NEW YORK—Most people do not think that smoking a joint or eating a pot brownie will have health consequences.
And although marijuana does have fewer known health risks than tobacco or alcohol, it is far from harmless—especially for developing brains.
One study in New Zealand followed over 1,000 people for 38 years. The study found that those who frequently used marijuana starting in their teenage years suffered permanent brain damage. On average, the IQ of these heavy users dropped by eight points.
Other studies show that people who started using marijuana in their mid to late teens are less able to concentrate and reason abstractly.
Joe Schrank, a social worker who specializes in addiction recovery, said that even though adolescent’s brains have stopped growing, they are still forming. And that makes them vulnerable to drugs.

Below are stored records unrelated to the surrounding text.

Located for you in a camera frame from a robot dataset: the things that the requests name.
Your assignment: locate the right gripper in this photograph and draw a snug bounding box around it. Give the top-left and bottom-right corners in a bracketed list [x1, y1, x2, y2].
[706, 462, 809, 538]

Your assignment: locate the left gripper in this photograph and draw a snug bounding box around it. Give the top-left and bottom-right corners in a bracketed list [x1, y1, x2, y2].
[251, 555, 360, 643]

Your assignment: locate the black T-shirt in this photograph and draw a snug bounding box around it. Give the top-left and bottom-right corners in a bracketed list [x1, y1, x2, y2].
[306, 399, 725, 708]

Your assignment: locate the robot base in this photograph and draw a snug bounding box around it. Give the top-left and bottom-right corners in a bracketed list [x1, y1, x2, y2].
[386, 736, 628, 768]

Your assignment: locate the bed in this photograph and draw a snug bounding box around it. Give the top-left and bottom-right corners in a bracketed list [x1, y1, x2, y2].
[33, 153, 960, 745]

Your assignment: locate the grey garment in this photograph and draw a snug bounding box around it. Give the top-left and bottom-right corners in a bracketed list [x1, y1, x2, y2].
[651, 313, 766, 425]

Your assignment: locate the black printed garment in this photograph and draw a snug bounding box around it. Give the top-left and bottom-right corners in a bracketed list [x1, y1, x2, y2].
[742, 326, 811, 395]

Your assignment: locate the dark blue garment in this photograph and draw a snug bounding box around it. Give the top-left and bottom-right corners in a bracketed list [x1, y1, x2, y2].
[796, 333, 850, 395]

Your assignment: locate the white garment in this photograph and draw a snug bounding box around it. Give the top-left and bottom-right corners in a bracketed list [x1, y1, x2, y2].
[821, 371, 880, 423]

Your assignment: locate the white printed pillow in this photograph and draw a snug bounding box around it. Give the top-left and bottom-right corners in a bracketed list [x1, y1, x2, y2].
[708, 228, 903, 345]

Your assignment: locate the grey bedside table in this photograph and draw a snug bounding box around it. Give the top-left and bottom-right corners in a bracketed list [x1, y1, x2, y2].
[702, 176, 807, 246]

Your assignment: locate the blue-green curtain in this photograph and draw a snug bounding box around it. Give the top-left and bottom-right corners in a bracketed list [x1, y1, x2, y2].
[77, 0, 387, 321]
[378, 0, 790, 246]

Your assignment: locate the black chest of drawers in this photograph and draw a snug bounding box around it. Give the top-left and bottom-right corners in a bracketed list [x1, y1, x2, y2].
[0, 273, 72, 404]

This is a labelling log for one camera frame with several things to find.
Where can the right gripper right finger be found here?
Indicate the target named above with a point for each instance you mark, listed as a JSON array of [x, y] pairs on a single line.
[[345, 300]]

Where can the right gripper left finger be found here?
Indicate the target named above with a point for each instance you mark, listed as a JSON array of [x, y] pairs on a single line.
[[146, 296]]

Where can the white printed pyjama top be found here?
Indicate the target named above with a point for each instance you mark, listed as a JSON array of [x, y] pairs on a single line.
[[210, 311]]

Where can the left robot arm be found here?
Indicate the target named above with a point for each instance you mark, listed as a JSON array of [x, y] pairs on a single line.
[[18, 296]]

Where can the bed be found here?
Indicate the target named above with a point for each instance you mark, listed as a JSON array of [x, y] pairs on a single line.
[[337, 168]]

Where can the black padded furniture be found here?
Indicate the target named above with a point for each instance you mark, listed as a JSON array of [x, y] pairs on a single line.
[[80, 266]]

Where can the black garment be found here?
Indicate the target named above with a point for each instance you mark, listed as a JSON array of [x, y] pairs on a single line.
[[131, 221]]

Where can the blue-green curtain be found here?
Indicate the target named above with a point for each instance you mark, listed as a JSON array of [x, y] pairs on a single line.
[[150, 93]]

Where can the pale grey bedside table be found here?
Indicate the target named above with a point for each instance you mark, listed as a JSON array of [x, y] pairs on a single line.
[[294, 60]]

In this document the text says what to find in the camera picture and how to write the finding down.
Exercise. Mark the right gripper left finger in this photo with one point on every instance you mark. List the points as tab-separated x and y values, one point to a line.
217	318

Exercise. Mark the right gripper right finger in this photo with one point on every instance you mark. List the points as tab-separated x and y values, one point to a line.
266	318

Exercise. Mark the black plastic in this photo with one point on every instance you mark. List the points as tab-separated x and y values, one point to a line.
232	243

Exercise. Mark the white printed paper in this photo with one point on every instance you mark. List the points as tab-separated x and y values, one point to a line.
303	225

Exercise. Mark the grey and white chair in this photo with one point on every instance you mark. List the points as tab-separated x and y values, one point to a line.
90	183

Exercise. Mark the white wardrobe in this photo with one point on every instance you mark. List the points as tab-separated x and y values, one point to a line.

“They’re like wet cement, so they can’t tolerate intoxication—whether that’s with alcohol or with marijuana,” he said.
And people who start using marijuana and other drugs before their 20s have a much greater risk of developing long-term problems, Schrank said.
The science on other health risks is less clear.
When smoked, marijuana irritates the lungs in the same way tobacco smoke does, although it is not clear whether it is linked with lung cancer.
Smoking marijuana can also raise a person’s heart rate by up to 100 percent—raising the risk of a heart attack, especially in those who have pre-disposing factors like old age or an existing heart condition.
Some research also suggests that marijuana is linked to depression and anxiety.
Schrank said that general unhappiness associated with marijuana use is what most commonly brings people into the recovery center he founded in Brooklyn.
“Their lives are sort of stuck in the mud. … Sometimes they’re not doing well in college or in work,” he said.
“It’s not like alcohol where people come in on the heels of a crisis with stitches or crutches. … It’s much more about being not happy in their life.”
Marijuana is the most common illicit drug in the United States.
The potency of marijuana has risen nearly fourfold since the 1980s.
About 9 percent of users become addicted to marijuana.